Pending cases, vacant posts ………Viju B & Sukhada Tatke
Mumbai: The BMC is not merely struggling to initiate punitive against offenders, but also to fight the staggering number of pending cases, which it blames on a shortage of legal officers. Details received under the Right To Information (RTI) Act reveal over 1.5 lakh cases are pending in courts across the city.
As on November 1, 2009, there were 1,65,363 cases pending, of which 1,31,366 (79.44%) are pending with legal assistants in different wards, and 10.36% are pending in the high court. Others are pending in the city civil court, small causes court, criminal court, industrial and tribunal courts. A small fragment (0.4%) is in the Supreme Court.
Officials from the civic legal department said they are under-staffed. “We have approximately 60 lawyers, while we need at least 100 to take care of all the cases in court,’’ said an official. In fact the BMC on Saturday placed an avertisement on its website for assistant legal officers with a degree in law to fill 18 vacant posts.
Additional municipal commissioner Ashish Kumar Singh said the Bar Council of India has proposed the BMC appoint counsels instead of hiring lawyers. “We have contested this and are awaiting a decision, following which we can fill up the vacancies.’’

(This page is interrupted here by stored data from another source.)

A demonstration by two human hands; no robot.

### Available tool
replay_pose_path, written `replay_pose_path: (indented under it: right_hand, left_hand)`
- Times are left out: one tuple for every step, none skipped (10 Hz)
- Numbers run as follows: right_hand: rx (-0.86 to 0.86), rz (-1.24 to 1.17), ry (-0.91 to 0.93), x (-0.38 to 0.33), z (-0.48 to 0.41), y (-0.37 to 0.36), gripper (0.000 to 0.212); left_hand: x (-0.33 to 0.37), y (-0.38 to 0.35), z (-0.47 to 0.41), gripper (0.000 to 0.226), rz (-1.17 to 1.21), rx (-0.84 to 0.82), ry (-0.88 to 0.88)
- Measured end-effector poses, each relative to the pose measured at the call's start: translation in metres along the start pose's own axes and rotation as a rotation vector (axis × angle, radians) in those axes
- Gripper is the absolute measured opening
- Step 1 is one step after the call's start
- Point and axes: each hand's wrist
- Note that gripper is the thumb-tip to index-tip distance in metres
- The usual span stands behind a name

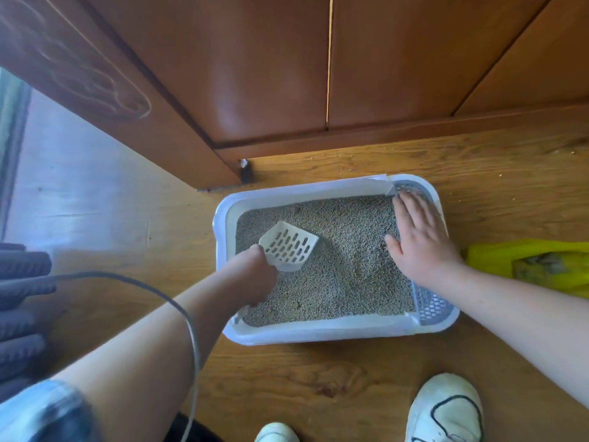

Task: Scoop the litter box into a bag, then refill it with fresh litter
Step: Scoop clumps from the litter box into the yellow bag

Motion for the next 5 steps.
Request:
replay_pose_path:
  right_hand:
    - [-0.001, 0.067, -0.003, 0.000, 0.003, -0.003, 0.078]
    - [0.003, 0.119, -0.001, 0.000, 0.002, -0.003, 0.077]
    - [0.018, 0.128, -0.001, 0.000, 0.002, -0.006, 0.078]
    - [0.035, 0.145, 0.004, 0.001, 0.002, -0.007, 0.076]
    - [0.052, 0.159, -0.005, 0.001, 0.002, -0.007, 0.076]
  left_hand:
    - [0.010, -0.006, -0.010, 0.014, 0.015, 0.017, -0.008]
    - [0.013, -0.003, -0.019, 0.012, 0.010, 0.032, 0.017]
    - [0.018, -0.007, -0.023, 0.018, 0.042, 0.036, 0.075]
    - [0.040, 0.004, -0.005, 0.028, -0.235, -0.178, 0.093]
    - [0.051, 0.006, -0.011, 0.037, -0.420, -0.148, 0.019]
Point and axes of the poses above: each hand's wrist, its own z-axis away from the middle knuckle, its own y-axis out of the back of the hand, x = y × z, and after that the axes turned 2 degrees about z, right-handed
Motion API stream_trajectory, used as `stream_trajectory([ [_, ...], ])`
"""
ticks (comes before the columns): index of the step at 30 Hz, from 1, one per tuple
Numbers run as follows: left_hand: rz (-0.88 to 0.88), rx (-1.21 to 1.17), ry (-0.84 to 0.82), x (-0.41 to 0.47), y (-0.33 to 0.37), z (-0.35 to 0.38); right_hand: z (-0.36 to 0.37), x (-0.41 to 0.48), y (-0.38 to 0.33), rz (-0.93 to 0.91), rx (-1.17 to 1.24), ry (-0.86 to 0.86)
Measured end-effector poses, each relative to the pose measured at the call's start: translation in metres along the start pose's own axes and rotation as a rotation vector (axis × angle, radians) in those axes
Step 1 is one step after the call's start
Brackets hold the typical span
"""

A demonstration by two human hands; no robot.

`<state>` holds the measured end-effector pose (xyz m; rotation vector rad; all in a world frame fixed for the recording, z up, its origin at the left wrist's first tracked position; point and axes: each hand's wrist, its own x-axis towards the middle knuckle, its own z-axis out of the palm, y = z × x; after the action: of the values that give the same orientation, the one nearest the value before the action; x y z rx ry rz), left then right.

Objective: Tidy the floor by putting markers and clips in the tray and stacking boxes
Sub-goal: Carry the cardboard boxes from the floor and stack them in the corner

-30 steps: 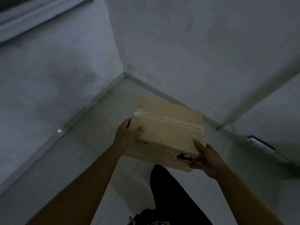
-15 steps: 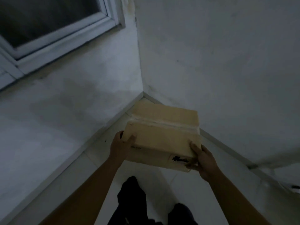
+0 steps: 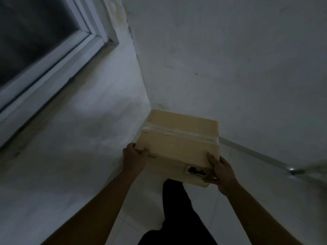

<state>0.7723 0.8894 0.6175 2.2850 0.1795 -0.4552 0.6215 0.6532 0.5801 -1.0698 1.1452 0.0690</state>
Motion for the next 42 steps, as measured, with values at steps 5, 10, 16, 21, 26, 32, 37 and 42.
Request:
stream_trajectory([
  [5,-0.028,0.034,-0.161,0.089,0.013,-0.001,0.048,0.059,-0.029,0.067,-0.004,0.052],
  [10,-0.049,0.029,-0.243,0.175,0.017,0.006,0.096,0.120,-0.054,0.122,-0.052,0.090],
  [16,-0.135,0.060,-0.270,0.266,-0.014,0.041,0.161,0.214,-0.043,0.125,-0.068,0.150],
  [21,-0.166,0.053,-0.219,0.374,-0.072,0.098,0.211,0.327,0.010,0.109,-0.027,0.206],
  [26,-0.014,0.177,-0.326,0.448,-0.128,0.150,0.247,0.429,0.079,0.139,0.066,0.223],
  [32,0.123,0.280,-0.465,0.499,-0.183,0.205,0.291,0.510,0.135,0.135,0.135,0.214],
  [37,0.191,0.394,-0.575,0.524,-0.205,0.235,0.313,0.555,0.143,0.049,0.139,0.226],
  [42,0.312,0.436,-0.610,0.544,-0.204,0.250,0.318,0.591,0.155,0.096,0.082,0.323],
])
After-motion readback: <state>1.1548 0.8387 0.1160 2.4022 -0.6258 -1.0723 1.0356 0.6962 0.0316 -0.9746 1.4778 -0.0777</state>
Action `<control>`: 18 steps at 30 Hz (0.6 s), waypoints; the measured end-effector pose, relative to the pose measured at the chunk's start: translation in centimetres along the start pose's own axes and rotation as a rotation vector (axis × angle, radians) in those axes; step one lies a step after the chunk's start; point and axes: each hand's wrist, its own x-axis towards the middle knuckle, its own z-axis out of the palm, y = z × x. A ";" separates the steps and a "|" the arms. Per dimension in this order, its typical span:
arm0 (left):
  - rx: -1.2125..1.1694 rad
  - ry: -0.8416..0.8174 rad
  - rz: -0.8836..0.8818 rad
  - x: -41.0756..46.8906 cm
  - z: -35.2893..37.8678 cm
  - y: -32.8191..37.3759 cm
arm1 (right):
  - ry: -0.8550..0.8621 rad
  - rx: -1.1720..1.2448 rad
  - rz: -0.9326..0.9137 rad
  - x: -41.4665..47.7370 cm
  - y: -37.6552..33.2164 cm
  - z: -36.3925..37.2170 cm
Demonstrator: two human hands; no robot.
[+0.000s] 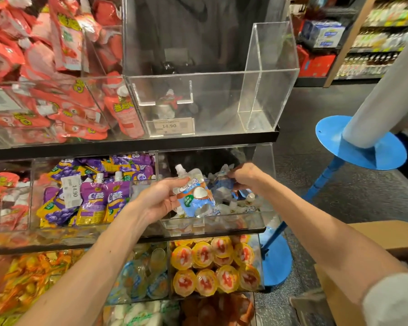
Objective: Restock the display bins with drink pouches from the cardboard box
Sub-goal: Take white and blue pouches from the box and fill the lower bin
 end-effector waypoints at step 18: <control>0.038 0.087 -0.075 1.9 3.0 0.0 | 0.103 -0.271 -0.150 8.3 2.7 1.7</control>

“Cases range from simple such as drainage, licences for shops and establishments, to more serious ones like illegal construction, health, curbing of malaria and so on,’’ RTI activist Milind Mulay said. Cases pertaining to licences—including issuing licences for shops and establishments—topped the list (69,026), while those on the most burning issue, water, were the least (4).
There are 2,962 pending cases drainage, 4,849 pertaining to malaria (allowing stagnant water at construction sites), and 36,943 cases on violation of health licences where a restaurant or a hotel has neither taken a health licence, nor renewed it.
Officials said the BMC has to take every case to the magistrate, from where the cases often land up in higher courts, dragging on. In 2009, 6,912 cases went in favour of the BMC, while 322 went against the civic body.
The BMC levied fines up to Rs 15.32 crore in the year.